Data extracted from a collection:
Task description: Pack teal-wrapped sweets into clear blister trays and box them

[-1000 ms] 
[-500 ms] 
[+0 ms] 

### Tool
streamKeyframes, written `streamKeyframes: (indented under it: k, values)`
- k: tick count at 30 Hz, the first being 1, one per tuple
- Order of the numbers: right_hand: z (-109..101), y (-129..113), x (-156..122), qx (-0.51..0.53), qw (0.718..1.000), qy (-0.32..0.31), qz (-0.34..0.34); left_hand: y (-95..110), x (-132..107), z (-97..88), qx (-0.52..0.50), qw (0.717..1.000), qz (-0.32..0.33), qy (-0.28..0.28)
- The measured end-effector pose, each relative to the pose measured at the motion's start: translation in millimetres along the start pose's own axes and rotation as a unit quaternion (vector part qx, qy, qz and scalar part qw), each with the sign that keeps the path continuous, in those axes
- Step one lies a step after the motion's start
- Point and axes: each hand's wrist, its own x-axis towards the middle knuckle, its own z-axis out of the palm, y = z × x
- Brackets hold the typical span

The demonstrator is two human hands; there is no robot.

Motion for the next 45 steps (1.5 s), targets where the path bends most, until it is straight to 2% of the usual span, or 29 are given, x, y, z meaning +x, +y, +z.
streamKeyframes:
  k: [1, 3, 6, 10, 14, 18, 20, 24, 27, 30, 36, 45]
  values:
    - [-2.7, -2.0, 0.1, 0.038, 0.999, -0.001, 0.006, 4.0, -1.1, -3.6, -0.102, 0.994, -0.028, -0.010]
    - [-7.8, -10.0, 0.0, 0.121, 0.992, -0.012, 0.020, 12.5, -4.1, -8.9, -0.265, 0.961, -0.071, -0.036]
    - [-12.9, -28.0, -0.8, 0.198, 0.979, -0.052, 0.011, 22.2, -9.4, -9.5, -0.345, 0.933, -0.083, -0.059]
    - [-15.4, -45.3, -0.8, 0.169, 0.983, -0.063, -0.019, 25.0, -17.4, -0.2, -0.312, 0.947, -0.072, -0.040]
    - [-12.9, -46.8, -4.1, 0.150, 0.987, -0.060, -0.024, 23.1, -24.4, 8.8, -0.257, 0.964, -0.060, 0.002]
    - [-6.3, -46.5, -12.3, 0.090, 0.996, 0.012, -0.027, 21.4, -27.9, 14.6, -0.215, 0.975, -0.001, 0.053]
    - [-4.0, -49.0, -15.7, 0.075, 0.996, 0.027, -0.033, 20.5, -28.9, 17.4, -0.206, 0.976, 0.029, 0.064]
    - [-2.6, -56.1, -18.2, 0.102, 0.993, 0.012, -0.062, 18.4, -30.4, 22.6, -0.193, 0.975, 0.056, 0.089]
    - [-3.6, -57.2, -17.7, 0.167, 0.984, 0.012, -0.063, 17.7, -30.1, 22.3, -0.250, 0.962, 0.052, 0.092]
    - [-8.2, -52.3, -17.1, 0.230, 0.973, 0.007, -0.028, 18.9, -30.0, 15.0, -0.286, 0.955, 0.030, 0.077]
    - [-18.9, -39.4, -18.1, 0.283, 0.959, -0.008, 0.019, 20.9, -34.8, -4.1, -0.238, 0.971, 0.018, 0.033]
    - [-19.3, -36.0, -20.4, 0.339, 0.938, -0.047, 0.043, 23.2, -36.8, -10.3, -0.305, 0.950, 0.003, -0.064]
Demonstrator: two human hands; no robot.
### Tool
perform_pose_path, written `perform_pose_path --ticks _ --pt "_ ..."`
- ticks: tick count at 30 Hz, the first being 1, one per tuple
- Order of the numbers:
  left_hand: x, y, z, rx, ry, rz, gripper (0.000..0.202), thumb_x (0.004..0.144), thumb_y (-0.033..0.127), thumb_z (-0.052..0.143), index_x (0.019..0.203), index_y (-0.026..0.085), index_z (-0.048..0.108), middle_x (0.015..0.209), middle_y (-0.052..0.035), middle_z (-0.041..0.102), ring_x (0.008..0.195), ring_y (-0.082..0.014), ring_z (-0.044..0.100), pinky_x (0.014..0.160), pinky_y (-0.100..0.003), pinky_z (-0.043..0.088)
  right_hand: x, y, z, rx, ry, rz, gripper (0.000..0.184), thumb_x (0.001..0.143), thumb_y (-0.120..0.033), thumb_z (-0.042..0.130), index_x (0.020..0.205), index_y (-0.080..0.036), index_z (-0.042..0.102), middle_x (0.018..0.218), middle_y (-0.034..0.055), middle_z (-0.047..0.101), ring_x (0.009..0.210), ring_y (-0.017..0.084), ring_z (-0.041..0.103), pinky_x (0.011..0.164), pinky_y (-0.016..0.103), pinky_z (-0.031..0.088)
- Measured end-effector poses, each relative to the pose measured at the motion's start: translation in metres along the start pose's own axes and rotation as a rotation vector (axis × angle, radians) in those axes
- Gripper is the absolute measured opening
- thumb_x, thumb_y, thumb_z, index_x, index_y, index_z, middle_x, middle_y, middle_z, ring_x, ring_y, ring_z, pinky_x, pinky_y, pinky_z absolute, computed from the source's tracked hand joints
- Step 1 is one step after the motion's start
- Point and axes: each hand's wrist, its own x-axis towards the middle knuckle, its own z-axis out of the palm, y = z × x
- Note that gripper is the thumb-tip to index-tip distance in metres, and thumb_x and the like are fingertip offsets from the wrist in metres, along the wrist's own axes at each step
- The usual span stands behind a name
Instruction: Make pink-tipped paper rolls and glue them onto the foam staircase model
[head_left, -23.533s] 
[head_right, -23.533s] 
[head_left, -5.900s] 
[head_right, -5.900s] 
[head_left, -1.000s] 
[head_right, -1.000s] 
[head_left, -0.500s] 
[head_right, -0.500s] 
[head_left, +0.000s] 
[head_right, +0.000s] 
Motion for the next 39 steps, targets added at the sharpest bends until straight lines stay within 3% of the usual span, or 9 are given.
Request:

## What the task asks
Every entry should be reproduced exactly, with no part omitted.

## Result
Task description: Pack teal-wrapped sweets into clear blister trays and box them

[-1000 ms] 
[-500 ms] 
[+0 ms] 

### Tool
streamKeyframes, written `streamKeyframes: (indented under it: k, values)`
- k: tick count at 30 Hz, the first being 1, one per tuple
- Order of the numbers: right_hand: z (-109..101), y (-129..113), x (-156..122), qx (-0.51..0.53), qw (0.718..1.000), qy (-0.32..0.31), qz (-0.34..0.34); left_hand: y (-95..110), x (-132..107), z (-97..88), qx (-0.52..0.50), qw (0.717..1.000), qz (-0.32..0.33), qy (-0.28..0.28)
- The measured end-effector pose, each relative to the pose measured at the motion's start: translation in millimetres along the start pose's own axes and rotation as a unit quaternion (vector part qx, qy, qz and scalar part qw), each with the sign that keeps the path continuous, in those axes
- Step one lies a step after the motion's start
- Point and axes: each hand's wrist, its own x-axis towards the middle knuckle, its own z-axis out of the palm, y = z × x
- Brackets hold the typical span

The demonstrator is two human hands; there is no robot.

Motion for the next 45 steps (1.5 s), targets where the path bends most, until it is straight to 2% of the usual span, or 29 are given, x, y, z meaning +x, +y, +z.
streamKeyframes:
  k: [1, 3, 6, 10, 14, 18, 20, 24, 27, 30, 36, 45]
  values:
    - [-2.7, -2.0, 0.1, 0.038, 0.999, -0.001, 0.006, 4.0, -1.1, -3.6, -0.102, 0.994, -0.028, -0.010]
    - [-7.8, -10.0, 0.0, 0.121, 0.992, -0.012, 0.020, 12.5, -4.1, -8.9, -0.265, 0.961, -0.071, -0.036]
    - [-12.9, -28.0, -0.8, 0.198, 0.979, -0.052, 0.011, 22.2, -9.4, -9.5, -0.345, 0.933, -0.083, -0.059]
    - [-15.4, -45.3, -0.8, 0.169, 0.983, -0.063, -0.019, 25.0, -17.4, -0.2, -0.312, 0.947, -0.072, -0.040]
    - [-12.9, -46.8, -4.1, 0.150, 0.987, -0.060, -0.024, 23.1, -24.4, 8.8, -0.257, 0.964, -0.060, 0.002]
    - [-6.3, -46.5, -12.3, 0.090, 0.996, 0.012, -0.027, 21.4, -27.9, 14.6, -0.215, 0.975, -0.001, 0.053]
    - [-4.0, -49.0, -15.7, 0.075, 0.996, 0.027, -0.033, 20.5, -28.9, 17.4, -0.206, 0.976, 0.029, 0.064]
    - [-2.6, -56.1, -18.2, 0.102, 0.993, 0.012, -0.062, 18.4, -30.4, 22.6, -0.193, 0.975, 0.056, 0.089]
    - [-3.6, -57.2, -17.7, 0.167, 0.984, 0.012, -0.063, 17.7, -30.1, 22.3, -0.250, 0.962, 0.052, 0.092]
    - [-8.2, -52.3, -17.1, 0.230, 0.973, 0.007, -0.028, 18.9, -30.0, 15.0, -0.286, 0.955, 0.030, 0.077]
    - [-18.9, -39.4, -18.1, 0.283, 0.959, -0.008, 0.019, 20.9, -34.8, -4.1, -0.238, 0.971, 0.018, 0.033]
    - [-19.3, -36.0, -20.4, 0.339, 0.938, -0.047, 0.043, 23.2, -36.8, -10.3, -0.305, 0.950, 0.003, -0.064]
Demonstrator: two human hands; no robot.
### Tool
perform_pose_path, written `perform_pose_path --ticks _ --pt "_ ..."`
- ticks: tick count at 30 Hz, the first being 1, one per tuple
- Order of the numbers:
  left_hand: x, y, z, rx, ry, rz, gripper (0.000..0.202), thumb_x (0.004..0.144), thumb_y (-0.033..0.127), thumb_z (-0.052..0.143), index_x (0.019..0.203), index_y (-0.026..0.085), index_z (-0.048..0.108), middle_x (0.015..0.209), middle_y (-0.052..0.035), middle_z (-0.041..0.102), ring_x (0.008..0.195), ring_y (-0.082..0.014), ring_z (-0.044..0.100), pinky_x (0.014..0.160), pinky_y (-0.100..0.003), pinky_z (-0.043..0.088)
  right_hand: x, y, z, rx, ry, rz, gripper (0.000..0.184), thumb_x (0.001..0.143), thumb_y (-0.120..0.033), thumb_z (-0.042..0.130), index_x (0.020..0.205), index_y (-0.080..0.036), index_z (-0.042..0.102), middle_x (0.018..0.218), middle_y (-0.034..0.055), middle_z (-0.047..0.101), ring_x (0.009..0.210), ring_y (-0.017..0.084), ring_z (-0.041..0.103), pinky_x (0.011..0.164), pinky_y (-0.016..0.103), pinky_z (-0.031..0.088)
- Measured end-effector poses, each relative to the pose measured at the motion's start: translation in metres along the start pose's own axes and rotation as a rotation vector (axis × angle, radians) in those axes
- Gripper is the absolute measured opening
- thumb_x, thumb_y, thumb_z, index_x, index_y, index_z, middle_x, middle_y, middle_z, ring_x, ring_y, ring_z, pinky_x, pinky_y, pinky_z absolute, computed from the source's tracked hand joints
- Step 1 is one step after the motion's start
- Point and axes: each hand's wrist, its own x-axis towards the middle knuckle, its own z-axis out of the palm, y = z × x
- Note that gripper is the thumb-tip to index-tip distance in metres, and thumb_x and the like are fingertip offsets from the wrist in metres, along the wrist's own axes at each step
- The usual span stands behind a name
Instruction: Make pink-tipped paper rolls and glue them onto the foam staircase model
[head_left, -23.533s] 
[head_right, -23.533s] 
[head_left, -5.900s] 
[head_right, -5.900s] 
[head_left, -1.000s] 
[head_right, -1.000s] 
[head_left, -0.500s] 
[head_right, -0.500s] 
[head_left, +0.000s] 
[head_right, +0.000s] 
Motion for the next 39 steps, targets added at the sharpest bends until straight lines stay within 3% of the usual span, or 9 are given.
Request:

That brings the answer to completion.